Enriching Data with DB Lookups (Part 2)

Today, I’m writing as a guest blogger for Bob Fox to create part 2 of enriching data with the Splunk lookup command. Bob had already created part 1, which describes in detail with an example how to use the lookup command to enrich data from external CSV files. Today’s topic builds on the lookup command usage showing how to enrich indexed data at search time using an external database.

To begin with, it is a fact of life that some event data or log data may not reside in files, may not be broadcast on network ports, or even be imported uniquely via a scripted input. This data may, for legacy reasons, reside in a database. The often cited use case in this scenario is that the user would like to correlate some data that resides in Splunk as indexed events with similar fields that reside in a database. Even if a scripted input can be used to uniquely capture the data within the database and have it indexed within Splunk, there exists the issue of having redundant data that has been indexed twice only for the sake of heterogeneous correlation (join between a field in indexed data within Splunk and a field within data located in the database). Some people may not desire to index data once within a database and again elsewhere via extraction methods that end up taking disk space in the secondary index.

Examples of use cases where data resides within Splunk and related data resides within an external database are easily found. For instance, there may exist a security use case where an investigator is looking at events in Splunk and finds that a particular user has done something questionable. One thing the investigator may want to do is find the user’s address location and phone number that resides in a relational database. Using search within Splunk to quickly get to this database data is useful. Another example could be that a proprietary system logs all its access data including IP source addresses that are being used within a relational database, while at the same time the company has firewall data being indexed within Splunk. A correlation between the two types of data within Splunk using the IP address as the common key should be possible. With these types of correlation in mind, I’ll go over the steps for setting up an example and provide a link to download it.

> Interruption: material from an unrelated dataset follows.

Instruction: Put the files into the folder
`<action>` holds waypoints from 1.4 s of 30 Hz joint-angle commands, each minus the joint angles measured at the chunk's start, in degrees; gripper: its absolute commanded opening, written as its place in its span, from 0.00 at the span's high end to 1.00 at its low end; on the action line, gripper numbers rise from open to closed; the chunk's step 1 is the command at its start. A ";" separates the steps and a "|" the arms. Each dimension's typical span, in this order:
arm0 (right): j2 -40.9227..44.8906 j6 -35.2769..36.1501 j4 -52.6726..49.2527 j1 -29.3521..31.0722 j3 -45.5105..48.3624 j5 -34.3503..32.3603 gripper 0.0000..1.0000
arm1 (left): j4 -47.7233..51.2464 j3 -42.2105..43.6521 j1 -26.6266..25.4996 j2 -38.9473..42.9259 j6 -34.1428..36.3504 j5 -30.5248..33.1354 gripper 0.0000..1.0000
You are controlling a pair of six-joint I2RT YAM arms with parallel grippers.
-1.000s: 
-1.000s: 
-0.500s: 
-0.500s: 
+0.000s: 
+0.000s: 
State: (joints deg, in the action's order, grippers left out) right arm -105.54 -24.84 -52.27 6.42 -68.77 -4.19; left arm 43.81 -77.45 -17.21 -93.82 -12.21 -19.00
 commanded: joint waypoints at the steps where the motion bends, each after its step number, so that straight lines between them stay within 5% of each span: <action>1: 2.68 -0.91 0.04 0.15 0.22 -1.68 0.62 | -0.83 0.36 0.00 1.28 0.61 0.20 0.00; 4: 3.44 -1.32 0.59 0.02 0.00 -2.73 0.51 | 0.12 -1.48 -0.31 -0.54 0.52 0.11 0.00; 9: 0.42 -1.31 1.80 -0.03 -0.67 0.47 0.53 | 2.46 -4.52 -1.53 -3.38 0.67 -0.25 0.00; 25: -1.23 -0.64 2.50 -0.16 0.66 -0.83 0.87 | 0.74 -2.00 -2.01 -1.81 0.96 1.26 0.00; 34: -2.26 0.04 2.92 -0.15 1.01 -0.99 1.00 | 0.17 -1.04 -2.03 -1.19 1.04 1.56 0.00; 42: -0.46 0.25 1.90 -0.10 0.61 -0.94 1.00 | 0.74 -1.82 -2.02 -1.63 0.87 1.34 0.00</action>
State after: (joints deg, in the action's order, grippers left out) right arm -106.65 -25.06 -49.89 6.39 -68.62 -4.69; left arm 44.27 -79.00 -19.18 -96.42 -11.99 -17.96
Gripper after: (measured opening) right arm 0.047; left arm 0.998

First, decide what field within indexed data within Splunk is going to be used to correlate and enrich data with an outside source. In my example, I have weather data and the field that I want to use is the city field within weather data. For purposes of illustration, my data looks like this:

Jul 27 08:35:09...city=Nice...

Splunk will automatically extract the city field with the value Nice at search time. What I’m interested is finding the country location of a city using an external database for the correlation. Again, for simplicity, I’ll use a terse database table.

Now, let’s move on to the Splunk setup. You’ll need to add an entry for the lookup to your prop.conf configuration file just like in part 1. Mine looks like this:

[weather_entry]
lookup_table = countrylookup city OUTPUT country

Next, you’ll need to define what countrylookup does in your transforms.conf file. In this case, it will call an external Python program.

[countrylookup]
external_cmd = countrylookup.py city country
external_type = python
fields_list = city, country

The external command that you write, countrylookup.py, should reside in the bin directory of your application. The city and country terms next to it in the configuration file are the input field name headers used to produce a dynamic CSV table that is sent to a Python CSV standard output writer. The Python program gets its city field input via standard CSV input from Splunk, calls SQL to find the corresponding country, and produces the aggregate CSV output that contains the city with its correlated country. The complete example with instructions on set up can be downloaded from Splunkbase. My example uses the MySQL database, but you are free to change the code to use whatever database you require as long as there exists in this case a Python module to access the database. The final touch is to show you what the Splunk search looks like to get the new country field for my example.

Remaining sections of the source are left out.